Recorded data:
************

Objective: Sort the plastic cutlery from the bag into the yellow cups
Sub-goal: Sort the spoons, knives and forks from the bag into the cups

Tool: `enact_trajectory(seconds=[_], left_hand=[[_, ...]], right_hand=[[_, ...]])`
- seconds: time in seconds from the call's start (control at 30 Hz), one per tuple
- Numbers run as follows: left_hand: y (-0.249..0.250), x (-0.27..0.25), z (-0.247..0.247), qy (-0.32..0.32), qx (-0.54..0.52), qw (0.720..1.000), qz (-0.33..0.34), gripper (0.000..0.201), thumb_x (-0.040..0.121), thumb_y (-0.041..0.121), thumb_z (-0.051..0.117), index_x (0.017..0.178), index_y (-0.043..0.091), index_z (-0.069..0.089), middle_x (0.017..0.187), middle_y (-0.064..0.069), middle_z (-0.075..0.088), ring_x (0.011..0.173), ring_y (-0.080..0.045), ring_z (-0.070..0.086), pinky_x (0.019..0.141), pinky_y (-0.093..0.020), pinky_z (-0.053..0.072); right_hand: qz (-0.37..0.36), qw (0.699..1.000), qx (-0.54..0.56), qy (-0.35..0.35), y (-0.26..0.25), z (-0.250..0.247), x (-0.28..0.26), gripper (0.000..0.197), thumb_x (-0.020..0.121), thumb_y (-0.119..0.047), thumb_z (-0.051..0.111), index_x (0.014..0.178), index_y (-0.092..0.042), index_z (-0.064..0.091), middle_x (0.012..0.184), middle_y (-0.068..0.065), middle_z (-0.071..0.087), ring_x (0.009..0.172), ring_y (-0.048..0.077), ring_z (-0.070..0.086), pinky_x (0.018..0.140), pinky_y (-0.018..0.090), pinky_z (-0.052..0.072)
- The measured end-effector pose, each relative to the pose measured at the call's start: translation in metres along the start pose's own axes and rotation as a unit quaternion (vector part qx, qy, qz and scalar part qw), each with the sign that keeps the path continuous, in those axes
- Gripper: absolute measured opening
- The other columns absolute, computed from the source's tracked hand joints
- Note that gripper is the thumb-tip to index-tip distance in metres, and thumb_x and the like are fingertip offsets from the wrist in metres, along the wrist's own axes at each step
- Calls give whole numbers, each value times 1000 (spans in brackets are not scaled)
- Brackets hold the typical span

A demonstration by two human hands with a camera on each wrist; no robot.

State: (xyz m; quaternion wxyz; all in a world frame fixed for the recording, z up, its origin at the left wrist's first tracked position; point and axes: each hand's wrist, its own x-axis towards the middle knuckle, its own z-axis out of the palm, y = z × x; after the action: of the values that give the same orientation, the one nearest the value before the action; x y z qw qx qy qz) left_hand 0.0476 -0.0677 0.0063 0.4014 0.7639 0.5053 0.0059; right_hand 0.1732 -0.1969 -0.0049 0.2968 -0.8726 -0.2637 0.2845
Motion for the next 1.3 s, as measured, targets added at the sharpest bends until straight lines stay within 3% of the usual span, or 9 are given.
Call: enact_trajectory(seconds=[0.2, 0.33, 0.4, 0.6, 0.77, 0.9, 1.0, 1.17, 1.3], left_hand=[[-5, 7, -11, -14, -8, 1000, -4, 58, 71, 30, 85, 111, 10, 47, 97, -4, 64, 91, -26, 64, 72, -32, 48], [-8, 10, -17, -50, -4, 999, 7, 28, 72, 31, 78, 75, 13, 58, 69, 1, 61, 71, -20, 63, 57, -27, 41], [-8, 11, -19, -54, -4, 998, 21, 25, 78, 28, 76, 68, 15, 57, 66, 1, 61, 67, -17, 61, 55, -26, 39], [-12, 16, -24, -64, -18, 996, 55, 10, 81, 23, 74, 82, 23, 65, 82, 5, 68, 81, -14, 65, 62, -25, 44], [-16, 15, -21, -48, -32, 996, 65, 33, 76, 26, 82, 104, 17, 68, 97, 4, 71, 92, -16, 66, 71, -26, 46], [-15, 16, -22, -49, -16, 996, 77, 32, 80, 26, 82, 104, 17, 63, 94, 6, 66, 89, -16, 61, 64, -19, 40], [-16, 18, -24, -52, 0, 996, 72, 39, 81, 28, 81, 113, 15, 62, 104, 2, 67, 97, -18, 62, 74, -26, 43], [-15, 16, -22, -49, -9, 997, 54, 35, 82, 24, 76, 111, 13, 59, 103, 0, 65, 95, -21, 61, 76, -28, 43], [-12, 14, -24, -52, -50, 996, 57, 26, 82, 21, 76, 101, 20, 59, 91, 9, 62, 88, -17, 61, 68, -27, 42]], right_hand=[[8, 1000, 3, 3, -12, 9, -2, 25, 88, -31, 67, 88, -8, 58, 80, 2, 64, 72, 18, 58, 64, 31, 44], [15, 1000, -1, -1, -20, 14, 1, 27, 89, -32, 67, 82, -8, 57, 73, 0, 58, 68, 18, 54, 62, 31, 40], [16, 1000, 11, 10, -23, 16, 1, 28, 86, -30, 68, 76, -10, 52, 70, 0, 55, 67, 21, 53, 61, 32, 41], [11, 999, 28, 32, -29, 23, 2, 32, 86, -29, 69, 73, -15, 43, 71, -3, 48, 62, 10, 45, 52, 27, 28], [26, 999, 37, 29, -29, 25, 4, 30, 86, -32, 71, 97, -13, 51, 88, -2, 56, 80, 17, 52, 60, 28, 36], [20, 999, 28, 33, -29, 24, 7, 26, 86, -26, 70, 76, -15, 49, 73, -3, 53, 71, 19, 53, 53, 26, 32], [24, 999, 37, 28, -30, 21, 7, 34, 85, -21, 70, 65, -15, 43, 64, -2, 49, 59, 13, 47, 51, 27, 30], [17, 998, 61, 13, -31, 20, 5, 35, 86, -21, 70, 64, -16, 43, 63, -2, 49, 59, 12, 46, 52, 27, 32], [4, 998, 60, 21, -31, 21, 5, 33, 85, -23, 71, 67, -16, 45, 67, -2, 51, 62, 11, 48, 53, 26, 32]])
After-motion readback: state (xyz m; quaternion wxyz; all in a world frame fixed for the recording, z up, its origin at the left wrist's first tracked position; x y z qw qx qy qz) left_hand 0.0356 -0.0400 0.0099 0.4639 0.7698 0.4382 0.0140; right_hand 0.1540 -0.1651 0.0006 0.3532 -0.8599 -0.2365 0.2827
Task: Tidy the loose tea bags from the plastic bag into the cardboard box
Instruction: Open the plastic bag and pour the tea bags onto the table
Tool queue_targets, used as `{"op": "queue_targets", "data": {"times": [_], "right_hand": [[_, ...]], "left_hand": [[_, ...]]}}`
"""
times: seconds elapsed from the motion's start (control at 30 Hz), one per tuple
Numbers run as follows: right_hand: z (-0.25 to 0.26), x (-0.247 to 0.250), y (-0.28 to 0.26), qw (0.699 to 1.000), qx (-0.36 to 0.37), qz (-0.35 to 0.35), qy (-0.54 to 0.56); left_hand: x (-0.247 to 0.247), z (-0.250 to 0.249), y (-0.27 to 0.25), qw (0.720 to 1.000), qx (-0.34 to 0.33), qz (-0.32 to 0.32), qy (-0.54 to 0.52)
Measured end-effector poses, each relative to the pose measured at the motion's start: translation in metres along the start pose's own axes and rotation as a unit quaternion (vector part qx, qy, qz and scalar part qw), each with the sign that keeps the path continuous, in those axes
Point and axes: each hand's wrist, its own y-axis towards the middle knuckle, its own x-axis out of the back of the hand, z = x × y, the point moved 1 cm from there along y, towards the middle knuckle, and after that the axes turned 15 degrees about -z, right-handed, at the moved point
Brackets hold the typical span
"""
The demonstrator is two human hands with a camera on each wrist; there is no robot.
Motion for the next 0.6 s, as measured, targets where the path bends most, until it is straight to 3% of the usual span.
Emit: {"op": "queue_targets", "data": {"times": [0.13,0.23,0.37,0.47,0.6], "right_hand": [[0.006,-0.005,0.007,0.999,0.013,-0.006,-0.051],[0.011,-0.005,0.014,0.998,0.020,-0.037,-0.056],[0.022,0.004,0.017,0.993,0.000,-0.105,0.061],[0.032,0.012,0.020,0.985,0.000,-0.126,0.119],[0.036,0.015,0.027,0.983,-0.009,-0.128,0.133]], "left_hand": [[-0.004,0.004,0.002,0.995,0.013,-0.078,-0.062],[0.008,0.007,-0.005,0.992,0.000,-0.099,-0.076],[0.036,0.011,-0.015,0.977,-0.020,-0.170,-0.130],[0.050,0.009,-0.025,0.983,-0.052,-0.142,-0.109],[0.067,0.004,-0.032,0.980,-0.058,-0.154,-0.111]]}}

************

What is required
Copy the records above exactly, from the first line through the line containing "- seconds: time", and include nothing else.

Solution
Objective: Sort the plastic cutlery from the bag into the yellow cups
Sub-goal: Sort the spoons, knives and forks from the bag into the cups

Tool: `enact_trajectory(seconds=[_], left_hand=[[_, ...]], right_hand=[[_, ...]])`
- seconds: time in seconds from the call's start (control at 30 Hz), one per tuple

This concludes the response.